The Colorado Belle is a casino hotel on the banks of the Colorado River in Laughlin, Nevada, owned and operated by Golden Entertainment. Initially closed on March 17, 2020 due to the COVID-19 pandemic, on May 18, 2020, Golden Entertainment announced that the Colorado Belle would remain closed "indefinitely," even after casinos were allowed to reopen. As of July 2022, the property remains closed.

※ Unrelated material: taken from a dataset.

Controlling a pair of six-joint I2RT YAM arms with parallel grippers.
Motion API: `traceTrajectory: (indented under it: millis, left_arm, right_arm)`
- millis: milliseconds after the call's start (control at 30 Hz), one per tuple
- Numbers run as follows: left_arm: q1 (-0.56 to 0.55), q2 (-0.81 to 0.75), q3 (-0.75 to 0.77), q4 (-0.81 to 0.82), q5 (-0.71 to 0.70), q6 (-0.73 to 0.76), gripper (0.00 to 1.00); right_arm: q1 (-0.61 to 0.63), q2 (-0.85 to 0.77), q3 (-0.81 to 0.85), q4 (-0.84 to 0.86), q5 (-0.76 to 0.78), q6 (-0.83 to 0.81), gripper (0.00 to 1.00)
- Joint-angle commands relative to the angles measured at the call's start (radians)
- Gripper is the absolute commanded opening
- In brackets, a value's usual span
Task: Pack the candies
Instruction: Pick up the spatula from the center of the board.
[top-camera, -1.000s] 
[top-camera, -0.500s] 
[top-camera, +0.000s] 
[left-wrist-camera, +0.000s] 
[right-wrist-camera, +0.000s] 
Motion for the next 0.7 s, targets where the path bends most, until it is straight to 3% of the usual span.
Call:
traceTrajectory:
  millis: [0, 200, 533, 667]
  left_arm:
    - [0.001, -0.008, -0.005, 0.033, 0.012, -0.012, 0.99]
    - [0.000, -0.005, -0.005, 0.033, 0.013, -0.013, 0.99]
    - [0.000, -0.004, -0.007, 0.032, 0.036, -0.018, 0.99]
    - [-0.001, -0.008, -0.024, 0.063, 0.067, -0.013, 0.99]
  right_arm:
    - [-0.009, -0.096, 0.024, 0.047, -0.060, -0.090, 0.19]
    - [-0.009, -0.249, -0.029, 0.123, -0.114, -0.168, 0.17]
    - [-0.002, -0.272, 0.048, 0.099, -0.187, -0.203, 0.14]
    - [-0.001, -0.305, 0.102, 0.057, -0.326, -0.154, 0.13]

The Colorado Belle is a fixed building made to look like a six-deck replica of a 19th-century Mississippi River paddle steamer riverboat, with 1,168 rooms in two seven-story towers. The casino had  of gaming space with 750 slot machines, and 16 table games. The hotel had three restaurants: The Loading Dock, Big Easy Deli, and Pints brewery. The resort also included two pools, a fitness room, two gift shops, a koi pond and an arcade.

History
Advanced Patent Technology, a slot machine maker and slot route operator, announced plans in 1979 to build a hotel and casino, with the hotel to be managed by Ramada. Construction began in October, as a joint venture with John Fulton, a Southern California restaurateur and the casino was opened on November 10, 1980.

In 1983, a preliminary agreement was reached to sell the casino to a group including attorney William Morris and Circus Circus Enterprises executives William Bennett and William Pennington for $1.6 million but Morris quit the deal a month later. The next year, Circus Circus bought the casino for $4 million, and made plans to move it to make room for an expansion of its neighboring Edgewater Hotel and Casino.

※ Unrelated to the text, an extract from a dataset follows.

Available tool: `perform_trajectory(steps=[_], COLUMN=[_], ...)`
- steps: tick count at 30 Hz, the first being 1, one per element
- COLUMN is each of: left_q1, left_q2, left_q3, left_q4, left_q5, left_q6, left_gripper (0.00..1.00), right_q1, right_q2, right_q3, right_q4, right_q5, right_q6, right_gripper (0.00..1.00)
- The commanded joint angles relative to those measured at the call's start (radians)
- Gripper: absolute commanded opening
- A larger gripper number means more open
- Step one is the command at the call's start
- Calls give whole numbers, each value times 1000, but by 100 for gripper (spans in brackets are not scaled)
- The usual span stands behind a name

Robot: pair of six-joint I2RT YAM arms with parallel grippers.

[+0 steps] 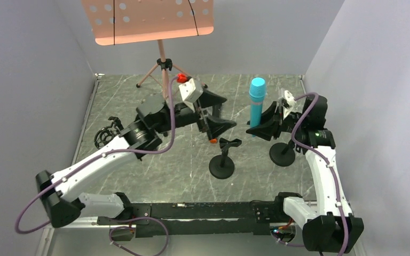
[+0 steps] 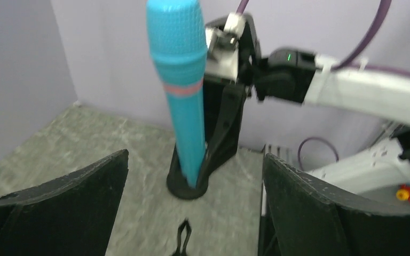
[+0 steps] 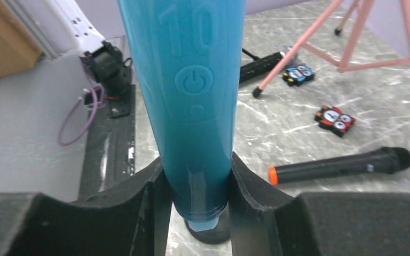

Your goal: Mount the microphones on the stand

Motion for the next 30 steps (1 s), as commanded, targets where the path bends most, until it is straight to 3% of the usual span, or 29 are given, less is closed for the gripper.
perform_trajectory(steps=[1,6,10,13,20,30], left_q1=[42,54,55,54,48,18], left_q2=[-131,-201,-233,-199,-34,35], left_q3=[-79,-214,-370,-419,-370,-428], left_q4=[-219,-362,-226,-150,-77,130], left_q5=[90,196,247,240,276,151], left_q6=[199,444,570,596,553,482], left_gripper=[99,99,99,99,99,97], right_q1=[-85,-112,-112,-113,-113,-112], right_q2=[2,53,97,121,167,283], right_q3=[71,71,44,27,-18,-23], right_q4=[-438,-760,-917,-962,-1019,-1144], right_q5=[-45,15,45,63,60,34], right_q6=[-539,-982,-1241,-1326,-1467,-1665], right_gripper=[8,8,8,7,7,8])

Plans for Colorado Belle were unveiled in 1985 and it opened on July 1, 1987, at a cost of $80 million.

Circus Circus Enterprises later became Mandalay Resort Group in 1999 and was bought by MGM Mirage in 2005.

In June 2007, MGM Mirage sold the Colorado Belle and the Edgewater to a partnership of Anthony Marnell III and Sher Gaming for a total of $200 million.

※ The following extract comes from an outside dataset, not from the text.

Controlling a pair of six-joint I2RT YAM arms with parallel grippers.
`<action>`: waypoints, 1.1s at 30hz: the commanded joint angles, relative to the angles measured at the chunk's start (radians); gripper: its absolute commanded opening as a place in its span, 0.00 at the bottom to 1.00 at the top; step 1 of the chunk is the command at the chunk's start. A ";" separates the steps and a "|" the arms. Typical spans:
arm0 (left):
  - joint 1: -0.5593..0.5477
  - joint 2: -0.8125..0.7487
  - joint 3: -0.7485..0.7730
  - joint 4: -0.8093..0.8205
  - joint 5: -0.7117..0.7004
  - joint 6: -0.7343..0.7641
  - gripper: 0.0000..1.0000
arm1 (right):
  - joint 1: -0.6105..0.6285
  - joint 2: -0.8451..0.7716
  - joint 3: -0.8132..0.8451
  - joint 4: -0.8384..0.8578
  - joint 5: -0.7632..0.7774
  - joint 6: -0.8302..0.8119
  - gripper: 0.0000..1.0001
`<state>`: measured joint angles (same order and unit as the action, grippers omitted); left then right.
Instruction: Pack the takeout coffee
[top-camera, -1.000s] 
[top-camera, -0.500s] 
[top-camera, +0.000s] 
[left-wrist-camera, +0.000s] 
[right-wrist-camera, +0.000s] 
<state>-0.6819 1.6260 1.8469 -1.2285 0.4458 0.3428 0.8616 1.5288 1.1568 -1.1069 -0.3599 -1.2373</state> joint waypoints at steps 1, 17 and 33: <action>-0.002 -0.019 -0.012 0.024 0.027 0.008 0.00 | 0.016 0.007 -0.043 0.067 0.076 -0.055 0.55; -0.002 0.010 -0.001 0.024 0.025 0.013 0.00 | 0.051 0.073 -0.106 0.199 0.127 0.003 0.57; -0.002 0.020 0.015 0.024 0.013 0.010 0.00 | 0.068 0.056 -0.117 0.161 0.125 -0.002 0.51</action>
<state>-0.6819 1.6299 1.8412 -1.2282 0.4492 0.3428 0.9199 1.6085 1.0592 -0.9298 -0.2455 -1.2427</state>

In January 2019, Golden Entertainment bought the Colorado Belle and the Edgewater from Marnell and Sher for a total of $190 million.

During the COVID-19 pandemic, the Colorado Belle was among businesses that were ordered by Nevada Governor Steve Sisolak to close on March 17, 2020, to prevent the spread of the virus. On May 18, 2020, Golden Entertainment announced that the Colorado Belle would remain closed indefinitely due to the economic impact of the business closures and uncertainty about the market. Approximately 400 employees were laid off, although some could relocate to Golden Entertainment's other properties, such as the Edgewater and Aquarius Casino Resort.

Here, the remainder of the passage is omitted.